The issue of an insufficient indictment on the attempted robbery count was not presented as an issue either in the post-conviction court or on appeal. Moreover, this ground was raised in the Petitioner's direct appeal of his convictions and found to be without merit. The post-conviction procedure may not be used to re-litigate issues that have been "previously determined." Tenn. Code Ann. § 40-30-106(f); see also Miller v. State, 54 S.W.3d 743, 747-48 (Tenn. 2001) (holding that issue raised and resolved in petitioner's direct appeal "cannot be revisited in this post-conviction proceeding").

ANALYSIS

On appeal, the Petitioner raises the single issue of whether he received the ineffective assistance of counsel. To sustain a petition for post-conviction relief, a petitioner must prove his or her factual allegations by clear and convincing evidence at an evidentiary hearing. Tenn. Code Ann. § 40-30-110(f); Momon v. State, 18 S.W.3d 152, 156 (Tenn. 1999). Upon review, this Court will not re-weigh or re-evaluate the evidence below; all questions concerning the credibility of witnesses, the weight and value to be given their testimony, and the factual issues raised by the evidence are to be resolved by the trial judge, not the appellate courts. Momon, 18 S.W.3d at 156; Henley v. State, 960 S.W.2d 572, 578-79 (Tenn. 1997). The trial judge's findings of fact on a petition for post-conviction relief are afforded the weight of a jury verdict and are conclusive on appeal unless the evidence preponderates against those findings. Momon, 18 S.W.3d at 156; Henley, 960 S.W.2d at 578.

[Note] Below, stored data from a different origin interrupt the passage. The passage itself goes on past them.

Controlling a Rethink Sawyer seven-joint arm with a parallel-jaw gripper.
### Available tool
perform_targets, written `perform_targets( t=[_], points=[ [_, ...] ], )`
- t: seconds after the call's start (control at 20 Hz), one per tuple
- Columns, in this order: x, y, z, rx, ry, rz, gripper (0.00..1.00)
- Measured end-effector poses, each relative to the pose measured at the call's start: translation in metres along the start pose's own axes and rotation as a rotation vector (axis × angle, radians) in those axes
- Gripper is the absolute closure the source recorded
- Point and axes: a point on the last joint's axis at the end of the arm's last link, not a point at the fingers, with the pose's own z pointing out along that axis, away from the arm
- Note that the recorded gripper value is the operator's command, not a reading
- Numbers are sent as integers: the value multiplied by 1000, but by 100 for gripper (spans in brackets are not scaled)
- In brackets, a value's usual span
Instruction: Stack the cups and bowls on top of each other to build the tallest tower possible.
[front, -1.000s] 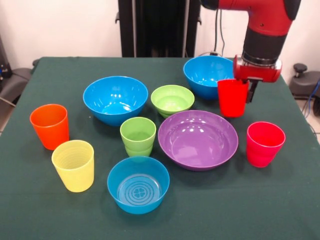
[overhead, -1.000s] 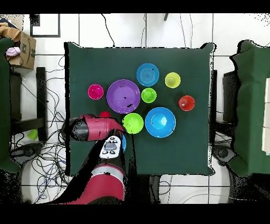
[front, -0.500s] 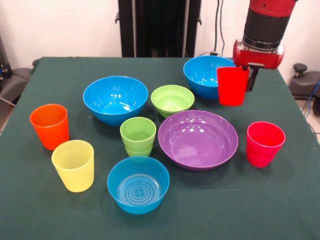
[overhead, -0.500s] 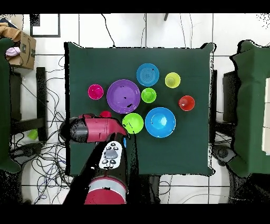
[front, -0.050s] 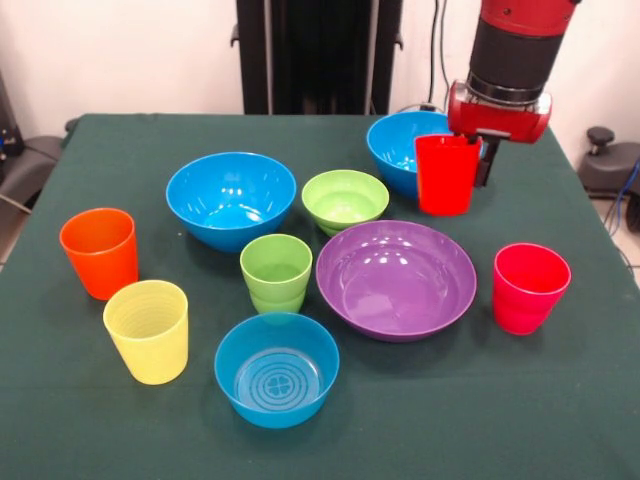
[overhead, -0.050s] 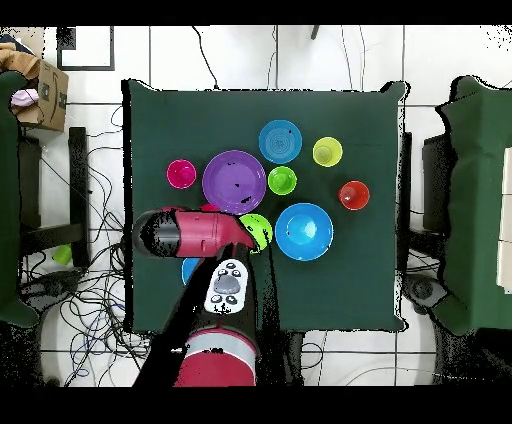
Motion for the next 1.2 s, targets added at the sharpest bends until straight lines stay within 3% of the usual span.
perform_targets(
  t=[0.35,0.7,1.0,1.2],
  points=[
    [-24,-10,-2,-5,-25,25,100],
    [-41,-6,0,-11,-49,23,100],
    [-56,-2,4,-10,-30,22,100],
    [-69,-11,11,-17,-11,44,100]
  ],
)
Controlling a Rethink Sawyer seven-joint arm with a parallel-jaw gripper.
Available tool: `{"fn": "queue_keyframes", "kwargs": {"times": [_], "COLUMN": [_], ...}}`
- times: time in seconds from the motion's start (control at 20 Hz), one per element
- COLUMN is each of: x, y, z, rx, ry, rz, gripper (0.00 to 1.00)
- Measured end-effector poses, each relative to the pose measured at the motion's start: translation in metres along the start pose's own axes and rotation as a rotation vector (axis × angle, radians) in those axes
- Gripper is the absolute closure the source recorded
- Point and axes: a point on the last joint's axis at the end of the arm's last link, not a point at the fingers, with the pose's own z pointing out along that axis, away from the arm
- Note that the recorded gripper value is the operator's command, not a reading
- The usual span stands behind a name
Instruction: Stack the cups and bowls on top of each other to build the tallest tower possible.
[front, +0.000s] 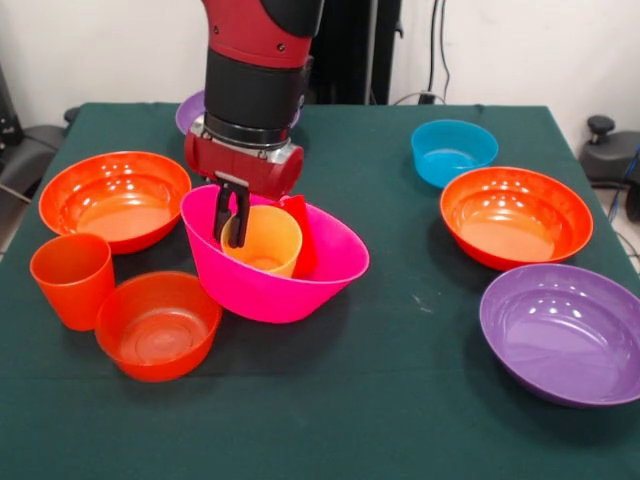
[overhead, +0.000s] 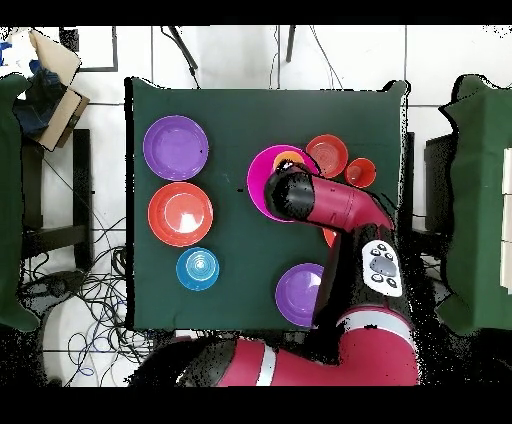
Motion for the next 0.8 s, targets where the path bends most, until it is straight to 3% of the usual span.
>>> {"fn": "queue_keyframes", "kwargs": {"times": [0.35, 0.55, 0.6, 0.65, 0.8], "x": [0.001, 0.006, 0.007, 0.006, 0.001], "y": [0.001, 0.008, 0.011, 0.018, 0.029], "z": [-0.01, -0.012, -0.012, -0.014, -0.017], "rx": [0.0, 0.024, 0.029, 0.031, 0.015], "ry": [-0.006, -0.045, -0.066, -0.115, -0.184], "rz": [-0.003, -0.037, -0.05, -0.071, -0.09], "gripper": [1.0, 1.0, 1.0, 1.0, 1.0]}}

The Sixth Amendment to the United States Constitution and Article I, Section 9 of the Tennessee Constitution guarantee a criminal defendant the right to representation by counsel. State v. Burns, 6 S.W.3d 453, 461 (Tenn. 1999); Baxter v. Rose, 523 S.W.2d 930, 936 (Tenn. 1975). Both the United States Supreme Court and the Tennessee Supreme Court have recognized that the right to such representation includes the right to "reasonably effective" assistance, that is, within the range of competence demanded of attorneys in criminal cases. Strickland v. Washington, 466 U.S. 668, 687 (1984); Burns, 6 S.W.3d at 461;Baxter, 523 S.W.2d at 936.

A lawyer's assistance to his or her client is ineffective if the lawyer's conduct "so undermined the proper functioning of the adversarial process that the trial cannot be relied on as having produced a just result." Strickland, 466 U.S. at 686. This overall standard is comprised of two components: deficient performance by the petitioner's lawyer, and actual prejudice to the defense caused by the deficient performance. Id. at 687;Burns, 6 S.W.3d at 461. The petitioner bears the burden of establishing both of these components by clear and convincing evidence. Tenn. Code Ann. § 40-30-110(f); Burns, 6 S.W.3d at 461. The petitioner's failure to prove either deficiency or prejudice is a sufficient basis upon which to deny relief on an ineffective assistance of counsel claim. Burns, 6 S.W.3d at 461; Goad v. State, 938 S.W.2d 363, 370 (Tenn. 1996).

In evaluating a lawyer's performance, the reviewing court uses an objective standard of "reasonableness." Strickland, 466 U.S. at 688; Burns, 6 S.W.3d at 462. The reviewing court must be highly deferential to counsel's choices "and should indulge a strong presumption that counsel's conduct falls within the wide range of reasonable professional assistance." Burns, 6 S.W.3d at 462; see also Strickland, 466 U.S. at 689. The court should not use the benefit of hindsight to second-guess trial strategy or to criticize counsel's tactics, see Hellard v. State, 629 S.W.2d 4, 9 (Tenn. 1982), and counsel's alleged errors should be judged in light of all the facts and circumstances as of the time they were made, see Strickland, 466 U.S. at 690; Hicks, 983 S.W.2d at 246.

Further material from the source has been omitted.